Ben 1. Sınıftaydım hiç unutmam. 2. Elci vardı. Oraya gittik. Geç kalmışız herhalde en uydurukları kalmıştı. Türkçe kitabıydı sanırım ön kapağı yırtıktı. içim burkularak ama bir o kadarda hevesle almıştım o kitabı. Annemler kaplarız belli olmaz demişti. O kitabı asla unutmam 6 7 yaşındaydım. içindeki ilk hikayeyi okuduğumu asla unutmam. Sokak köpeği bobby vardı. Bir gece sokakta kalıyordu kahverengi. Ben ilk onu okumuştum günlerce tekrar tekrar. içinde eksik sayfalar vardı.
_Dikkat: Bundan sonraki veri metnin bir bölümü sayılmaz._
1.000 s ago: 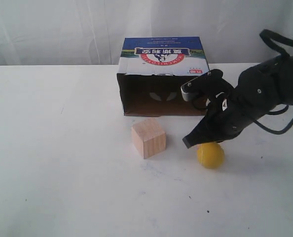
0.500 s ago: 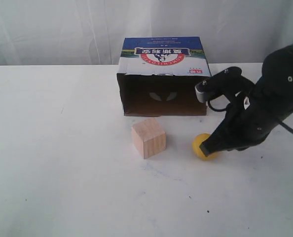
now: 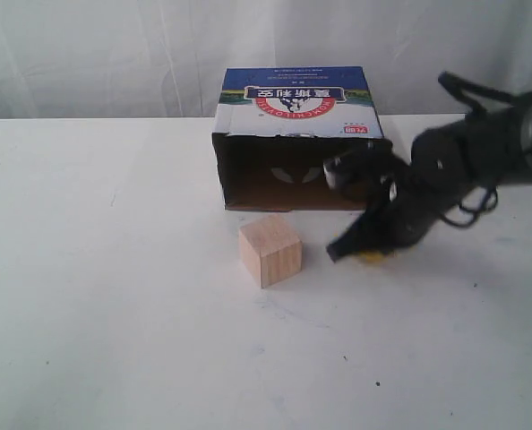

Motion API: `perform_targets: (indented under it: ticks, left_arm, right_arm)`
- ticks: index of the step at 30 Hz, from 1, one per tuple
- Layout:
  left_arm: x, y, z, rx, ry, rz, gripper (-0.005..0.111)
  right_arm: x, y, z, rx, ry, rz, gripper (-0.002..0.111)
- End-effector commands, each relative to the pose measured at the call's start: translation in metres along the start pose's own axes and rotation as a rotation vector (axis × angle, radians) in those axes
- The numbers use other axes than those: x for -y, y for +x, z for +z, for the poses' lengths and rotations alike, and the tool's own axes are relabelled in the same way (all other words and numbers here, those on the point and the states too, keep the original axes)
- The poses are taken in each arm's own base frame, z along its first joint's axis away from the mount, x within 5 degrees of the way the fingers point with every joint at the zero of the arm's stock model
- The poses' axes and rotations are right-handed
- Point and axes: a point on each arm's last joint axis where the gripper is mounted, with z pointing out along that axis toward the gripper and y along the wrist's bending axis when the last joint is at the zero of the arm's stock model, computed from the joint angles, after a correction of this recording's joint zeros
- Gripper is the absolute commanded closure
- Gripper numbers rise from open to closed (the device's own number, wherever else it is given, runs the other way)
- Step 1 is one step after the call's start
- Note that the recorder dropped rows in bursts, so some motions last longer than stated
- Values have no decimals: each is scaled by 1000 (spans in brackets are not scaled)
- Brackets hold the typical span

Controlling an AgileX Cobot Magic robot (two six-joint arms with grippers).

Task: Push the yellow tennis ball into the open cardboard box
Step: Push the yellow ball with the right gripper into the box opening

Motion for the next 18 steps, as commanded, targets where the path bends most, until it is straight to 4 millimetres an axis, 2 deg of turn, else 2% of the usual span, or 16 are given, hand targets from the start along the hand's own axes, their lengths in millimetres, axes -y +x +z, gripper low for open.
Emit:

O seneden sonra zaten devlet baba el attı. Yalan olmasın ama 2001 2002 olsa gerek el attığı tarih. Çünkü gidip aldığım bir anım yok o seneden sonra. Belki aldım unuttum. Yalan olmasın.
içerik tartışılır evet ama bence milli eğitimin yaptığı en iyi sistemden biri kitap dağıtmak. Annemle babam ayrı olduğu için bütçemiz sıkıntılıydı mesela o zaman o yırtık kitabı almak beni üzmüştü. Eminim üzüldüğüme. Herkesin yepyeni kitapları vardı. Neyse bende o efsane nesilim.
Biz dil bölümündeydik. Öyle kırtasiyede bulunmazdı cambridge kitapları. Üst sınıftakilerin ikinci el kitaplarını alırdık her sene.
Hele ki çalışkan biriyse ayvayı yerdik. Tüm alıştırmaları yapılmış, her köşesine Yazılmış Kuşe kağıdı sayfalarını sene başı sile sile parmaklarımız aşınırdı.
ust siniftan bir akraba yada arkadasla yaz sonu anlasilir ondan kitaplar ondan alinirdi ama bazi uyuz hocalar sirf ibneligine kitabin icerigi ayni olsa bile yeni baskisini ister kendine kufur ettirirdi.
hiçbir yabanci dil hocasinin bu beleş verilen kitaplari kullandığını görmedim, o verilen kitaplar bir kenara atılır, hoca oxfordun falan kitabini aldirir. lan mağdem öyle yapçan dilekçe yaz isteme devletten kitap mitap, yazik o kadar kapaği açilmadan çöpe giden kitaba.
keşke gene öyle olsaydıda kitaplar kaliteli olsaydı.
tamam şimdi bedava ama içi boş bakıyorum okul kitaplarına 2 tane çocuk konusuyor düşunce balonu yapmışlar ulan ygs-lys de çıkanlarla alakası yok.
Neyseki 3. sinifa gectigimde bitmis olan durum. hele kirtasiyelerde kitap biterdi bekle dur. arkadaslarindan geri kalirdin falan. Bos konusmaya gerek yok bi Allah razi olsun demek o kadarda zor degil.